Non solo: esiste una Risoluzione del 2003 del Parlamento Europeo dove si dichiara che “lo sport femminile è l’espressione del diritto alla parità e alla libertà di tutte le donne di disporre del proprio corpo e di occupare lo spazio pubblico, a prescindere dalla cittadinanza, dall’età, dalla menomazione fisica, dall’orientamento sessuale, dalla religione“. La stessa Risoluzione sollecita gli Stati Membri ad abolire la distinzione tra discipline sportive maschili e femminili.
Questa Risoluzione al momento non è stata recepita dal nostro paese (come ben sanno tutte le sportive italiane) e una interrogazione a risposta scritta in tal senso, la 4/12495, presentata l’11 marzo di quest’anno dalla deputata Beatrice Brignone al momento è ancora ferma in Parlamento (il suo iter parlamentare indica un laconico “in corso“). Ad aggiungere ulteriore assurdità alla situazione c’è la Carta Europea dei diritti delle donne nello sport scritta dalla Uisp insieme insieme ad atlete e giornaliste nel lontano 1985 che si rivolgeva alle organizzazioni e alle federazioni sportive per incentivare campagne a favore delle pari opportunità fra donne e uomini nello sport: nel marzo 2014 la Camera approvò una mozione che obbligava le istituzioni a prendere atto delle effettive istruzioni della Carta per attivare iniziative economiche e normative per promuovere le pari opportunità nella pratica sportiva.

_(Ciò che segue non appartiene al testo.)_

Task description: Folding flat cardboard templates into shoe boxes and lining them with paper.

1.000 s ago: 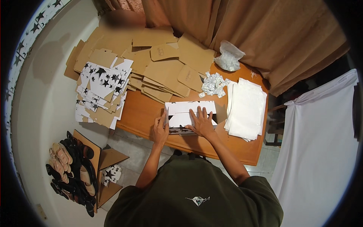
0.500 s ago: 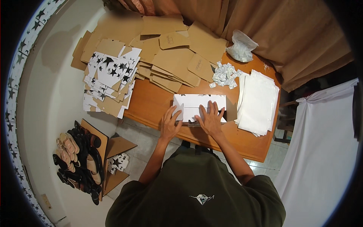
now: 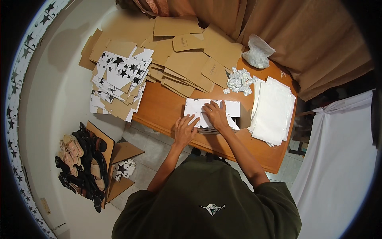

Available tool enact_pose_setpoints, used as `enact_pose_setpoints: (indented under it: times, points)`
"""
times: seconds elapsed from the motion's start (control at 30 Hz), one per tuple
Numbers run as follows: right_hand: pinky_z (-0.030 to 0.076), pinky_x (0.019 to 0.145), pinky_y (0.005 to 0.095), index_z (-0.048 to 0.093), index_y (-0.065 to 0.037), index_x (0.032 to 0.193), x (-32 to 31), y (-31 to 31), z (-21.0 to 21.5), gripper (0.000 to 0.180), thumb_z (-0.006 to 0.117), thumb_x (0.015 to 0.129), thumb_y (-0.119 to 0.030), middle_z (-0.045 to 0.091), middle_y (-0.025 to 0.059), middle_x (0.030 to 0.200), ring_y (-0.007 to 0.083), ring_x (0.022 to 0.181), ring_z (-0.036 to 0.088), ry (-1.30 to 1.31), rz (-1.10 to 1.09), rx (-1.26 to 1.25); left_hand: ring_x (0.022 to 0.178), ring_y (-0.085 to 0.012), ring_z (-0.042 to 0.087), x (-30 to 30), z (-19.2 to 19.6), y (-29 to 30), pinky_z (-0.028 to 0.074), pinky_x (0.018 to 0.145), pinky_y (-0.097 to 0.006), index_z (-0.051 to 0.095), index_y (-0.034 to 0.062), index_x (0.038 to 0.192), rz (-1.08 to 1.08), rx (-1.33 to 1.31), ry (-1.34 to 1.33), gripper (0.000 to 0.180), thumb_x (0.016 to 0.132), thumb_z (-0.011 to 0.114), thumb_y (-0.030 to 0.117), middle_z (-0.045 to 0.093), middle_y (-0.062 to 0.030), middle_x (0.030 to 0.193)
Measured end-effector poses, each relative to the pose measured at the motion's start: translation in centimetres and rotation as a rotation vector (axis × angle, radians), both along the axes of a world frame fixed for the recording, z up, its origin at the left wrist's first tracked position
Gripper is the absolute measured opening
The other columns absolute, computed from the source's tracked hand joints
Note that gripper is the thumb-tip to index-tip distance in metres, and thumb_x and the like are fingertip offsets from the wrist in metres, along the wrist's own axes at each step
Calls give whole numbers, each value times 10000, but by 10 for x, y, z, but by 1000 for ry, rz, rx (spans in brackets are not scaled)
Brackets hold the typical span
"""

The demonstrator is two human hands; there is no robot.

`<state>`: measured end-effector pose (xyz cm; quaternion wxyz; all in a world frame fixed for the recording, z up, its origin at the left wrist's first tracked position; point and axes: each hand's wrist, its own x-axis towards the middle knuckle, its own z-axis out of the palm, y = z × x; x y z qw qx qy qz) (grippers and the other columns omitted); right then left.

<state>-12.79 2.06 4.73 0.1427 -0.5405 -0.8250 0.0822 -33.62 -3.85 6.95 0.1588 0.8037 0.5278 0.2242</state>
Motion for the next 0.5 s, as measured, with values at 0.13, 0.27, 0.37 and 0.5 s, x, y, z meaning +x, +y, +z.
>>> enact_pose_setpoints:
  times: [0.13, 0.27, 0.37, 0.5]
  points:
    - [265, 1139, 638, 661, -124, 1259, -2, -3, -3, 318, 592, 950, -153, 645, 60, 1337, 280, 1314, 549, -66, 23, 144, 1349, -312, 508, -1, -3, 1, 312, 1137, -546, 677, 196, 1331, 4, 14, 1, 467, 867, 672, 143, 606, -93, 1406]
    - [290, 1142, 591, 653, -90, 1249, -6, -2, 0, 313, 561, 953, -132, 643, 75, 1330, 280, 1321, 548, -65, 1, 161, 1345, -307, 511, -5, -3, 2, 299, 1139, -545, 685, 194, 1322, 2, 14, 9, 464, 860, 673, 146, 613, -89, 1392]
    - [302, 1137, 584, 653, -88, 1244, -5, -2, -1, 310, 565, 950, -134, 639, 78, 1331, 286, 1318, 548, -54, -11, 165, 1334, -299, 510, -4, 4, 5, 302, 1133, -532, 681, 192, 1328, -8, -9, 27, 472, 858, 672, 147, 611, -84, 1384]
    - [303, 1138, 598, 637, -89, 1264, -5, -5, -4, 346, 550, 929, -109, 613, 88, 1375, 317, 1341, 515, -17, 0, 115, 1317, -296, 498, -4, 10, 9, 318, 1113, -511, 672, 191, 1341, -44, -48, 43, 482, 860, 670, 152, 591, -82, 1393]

Ma al momento molto è rimasto solo sulla Carta.
Ora prendiamo in esame il calcio femminile in Italia: dai dati del 2016 della FIGC le calciatrici in Italia sono solo 22.564 contro 1.087.244 uomini ma dal 2010 il numero delle donne tesserate è in costante aumento con un tasso di crescita del 5% annuo. Nonostante questo andazzo e l’aver ospitato a Reggio Emilia la finale della Women’s Champions League non si hanno notizie dal fronte FIGC di una legge che termini questo medioevo sportivo. Perchè medioevo? Facciamo un esempio pratico, parliamo di soldi: lo stipendio più alto di una giocatrice di calcio si aggira intorno ai seimila euro al mese e non credo ci sia da argomentare sulla differenza tra questo stipendio e gli ingaggi milionari delle controparti maschili.
Terminiamo questo pezzo con le parole di Luisa Rizzitelli, la presidente dell’associazione delle atlete italiane Assist, che ben riassumono la situazione: “Non è solo una questione di titoli, che rende ridicolo definire “dilettanti” sportive come Federica Pellegrini o Francesca Schiavone, ma anche di tutele. Essere professioniste permette di accedere alle garanzie previdenziali, sanitarie, contrattuali previste per i lavoratori del settore, compreso il tfr a fine contratto. Per le donne non è così e in più ci troviamo di fronte al paradosso che a causa delle decisioni di Coni e Federazioni, non possiamo usufruire di una legge dello Stato: è incostituzionale.”